• [Problem to work on]
The expected output is the full data, repeated exactly, without pictures.

• [The data]
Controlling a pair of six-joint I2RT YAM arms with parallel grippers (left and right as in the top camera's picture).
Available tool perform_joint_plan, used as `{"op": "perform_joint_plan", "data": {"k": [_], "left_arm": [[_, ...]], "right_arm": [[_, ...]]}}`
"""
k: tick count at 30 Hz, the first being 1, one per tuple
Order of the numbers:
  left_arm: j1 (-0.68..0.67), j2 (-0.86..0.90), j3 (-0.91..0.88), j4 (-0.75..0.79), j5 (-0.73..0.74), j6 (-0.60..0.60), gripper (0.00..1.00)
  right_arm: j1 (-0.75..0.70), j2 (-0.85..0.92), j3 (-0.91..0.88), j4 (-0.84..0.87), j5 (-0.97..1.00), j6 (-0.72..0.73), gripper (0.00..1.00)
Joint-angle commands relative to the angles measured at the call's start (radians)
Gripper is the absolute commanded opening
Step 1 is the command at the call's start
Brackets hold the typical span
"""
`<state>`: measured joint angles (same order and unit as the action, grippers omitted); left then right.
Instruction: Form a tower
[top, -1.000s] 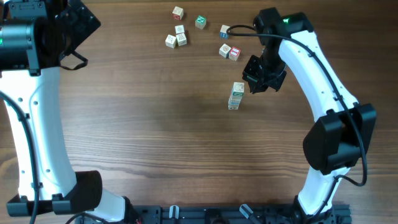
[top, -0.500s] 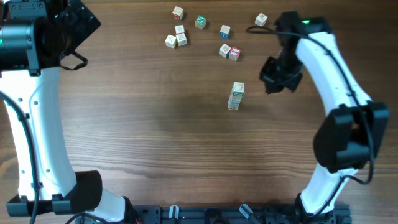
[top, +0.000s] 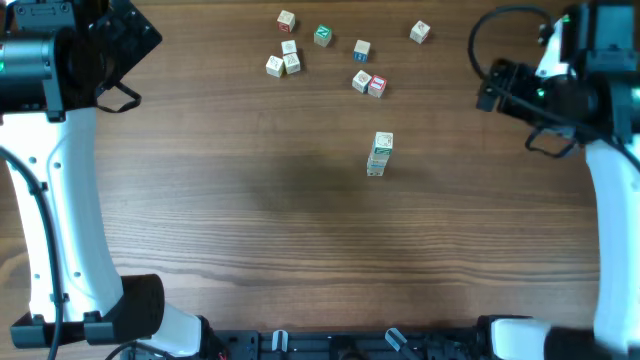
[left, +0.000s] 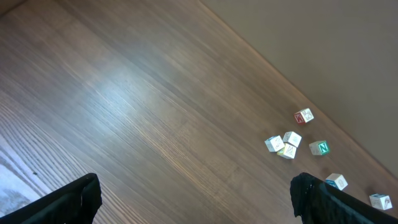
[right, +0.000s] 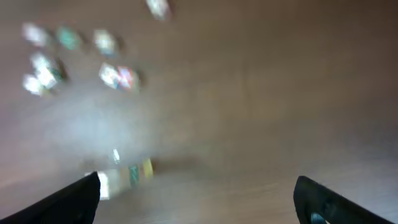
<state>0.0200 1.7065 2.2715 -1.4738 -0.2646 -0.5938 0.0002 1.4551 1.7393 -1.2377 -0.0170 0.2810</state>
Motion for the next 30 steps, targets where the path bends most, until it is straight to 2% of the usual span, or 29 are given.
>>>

• [Your solution]
Controlling a pair of six-joint I2RT YAM arms with parallel grippers (left and right as in the top camera's picture).
Available tool perform_joint_plan, used as `{"op": "perform_joint_plan", "data": {"k": [_], "left_arm": [[_, ...]], "right_arm": [[_, ...]]}}`
"""
k: tick count at 30 Hz, the first being 1, one per tuple
Order of the numbers:
  left_arm: j1 (-0.68..0.67), j2 (-0.86..0.90), j3 (-0.91..0.88), j4 (-0.75..0.79), j5 (-0.73..0.74), j6 (-0.60..0.60), gripper (0.00..1.00)
  right_arm: j1 (-0.75..0.70), j2 (-0.85..0.92), j3 (-0.91..0.88), j4 (-0.84..0.87), j5 (-0.97..1.00), j6 (-0.72..0.73), gripper (0.00..1.00)
Joint-angle commands relative to the angles measured at the call's start (radians)
Gripper is the absolute commanded opening
Step 1 is the command at the call's start
Brackets hold the typical span
"""
`<state>`: measured joint angles (same order and unit as the action, grippers omitted); left then right.
Instruction: Form a tower
[top, -1.000s] 
[top, -0.500s] 
[top, +0.000s] 
[left, +0.000s] 
[right, +0.000s] 
<state>0.0200 1.7065 2.2715 -1.4738 -0.2646 -0.5938 0.0002 1.4551 1.7393 -1.2377 -0.0170 0.2810</state>
Motion for the next 30 steps, targets where the path bends most, until it is straight to 2% of the usual span, or 29 are given.
>>>

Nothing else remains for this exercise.